ABOUT THIS TASK
Output the data below exactly, without images.

AVAILABLE DATA
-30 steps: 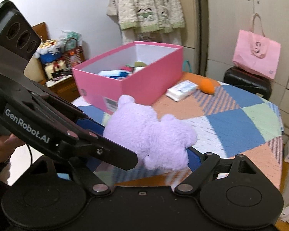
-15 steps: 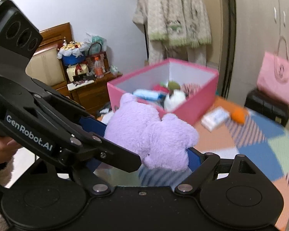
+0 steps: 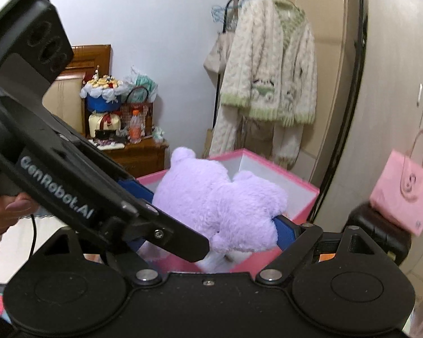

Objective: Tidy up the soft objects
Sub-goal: 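Lift the lavender plush with both grippers and carry it over the pink box, then open both grippers to drop the lavender plush into the box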

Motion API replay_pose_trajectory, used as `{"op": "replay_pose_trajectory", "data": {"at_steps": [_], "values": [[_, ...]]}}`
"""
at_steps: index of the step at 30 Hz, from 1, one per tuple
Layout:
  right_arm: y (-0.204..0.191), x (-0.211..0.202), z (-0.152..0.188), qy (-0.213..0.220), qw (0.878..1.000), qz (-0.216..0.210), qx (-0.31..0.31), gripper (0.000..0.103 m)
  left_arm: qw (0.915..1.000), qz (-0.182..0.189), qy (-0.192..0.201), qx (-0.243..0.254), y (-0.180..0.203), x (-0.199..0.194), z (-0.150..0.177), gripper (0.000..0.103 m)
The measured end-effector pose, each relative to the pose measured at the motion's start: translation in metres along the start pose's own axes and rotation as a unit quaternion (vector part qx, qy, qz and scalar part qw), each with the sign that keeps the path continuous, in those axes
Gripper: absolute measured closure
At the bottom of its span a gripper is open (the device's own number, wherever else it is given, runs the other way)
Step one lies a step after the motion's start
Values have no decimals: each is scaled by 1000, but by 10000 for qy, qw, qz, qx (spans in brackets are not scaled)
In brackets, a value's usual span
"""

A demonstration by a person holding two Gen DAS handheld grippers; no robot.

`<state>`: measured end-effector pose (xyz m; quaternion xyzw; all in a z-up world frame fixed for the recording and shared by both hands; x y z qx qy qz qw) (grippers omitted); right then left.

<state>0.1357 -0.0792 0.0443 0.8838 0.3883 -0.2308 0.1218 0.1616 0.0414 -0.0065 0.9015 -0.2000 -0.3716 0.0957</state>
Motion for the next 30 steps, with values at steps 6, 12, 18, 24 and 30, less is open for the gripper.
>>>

PROBLEM SOLUTION
-30 steps: 
-15 steps: 
+0 steps: 

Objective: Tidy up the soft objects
Sub-goal: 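Lift the lavender plush with both grippers and carry it over the pink box, then open both grippers to drop the lavender plush into the box
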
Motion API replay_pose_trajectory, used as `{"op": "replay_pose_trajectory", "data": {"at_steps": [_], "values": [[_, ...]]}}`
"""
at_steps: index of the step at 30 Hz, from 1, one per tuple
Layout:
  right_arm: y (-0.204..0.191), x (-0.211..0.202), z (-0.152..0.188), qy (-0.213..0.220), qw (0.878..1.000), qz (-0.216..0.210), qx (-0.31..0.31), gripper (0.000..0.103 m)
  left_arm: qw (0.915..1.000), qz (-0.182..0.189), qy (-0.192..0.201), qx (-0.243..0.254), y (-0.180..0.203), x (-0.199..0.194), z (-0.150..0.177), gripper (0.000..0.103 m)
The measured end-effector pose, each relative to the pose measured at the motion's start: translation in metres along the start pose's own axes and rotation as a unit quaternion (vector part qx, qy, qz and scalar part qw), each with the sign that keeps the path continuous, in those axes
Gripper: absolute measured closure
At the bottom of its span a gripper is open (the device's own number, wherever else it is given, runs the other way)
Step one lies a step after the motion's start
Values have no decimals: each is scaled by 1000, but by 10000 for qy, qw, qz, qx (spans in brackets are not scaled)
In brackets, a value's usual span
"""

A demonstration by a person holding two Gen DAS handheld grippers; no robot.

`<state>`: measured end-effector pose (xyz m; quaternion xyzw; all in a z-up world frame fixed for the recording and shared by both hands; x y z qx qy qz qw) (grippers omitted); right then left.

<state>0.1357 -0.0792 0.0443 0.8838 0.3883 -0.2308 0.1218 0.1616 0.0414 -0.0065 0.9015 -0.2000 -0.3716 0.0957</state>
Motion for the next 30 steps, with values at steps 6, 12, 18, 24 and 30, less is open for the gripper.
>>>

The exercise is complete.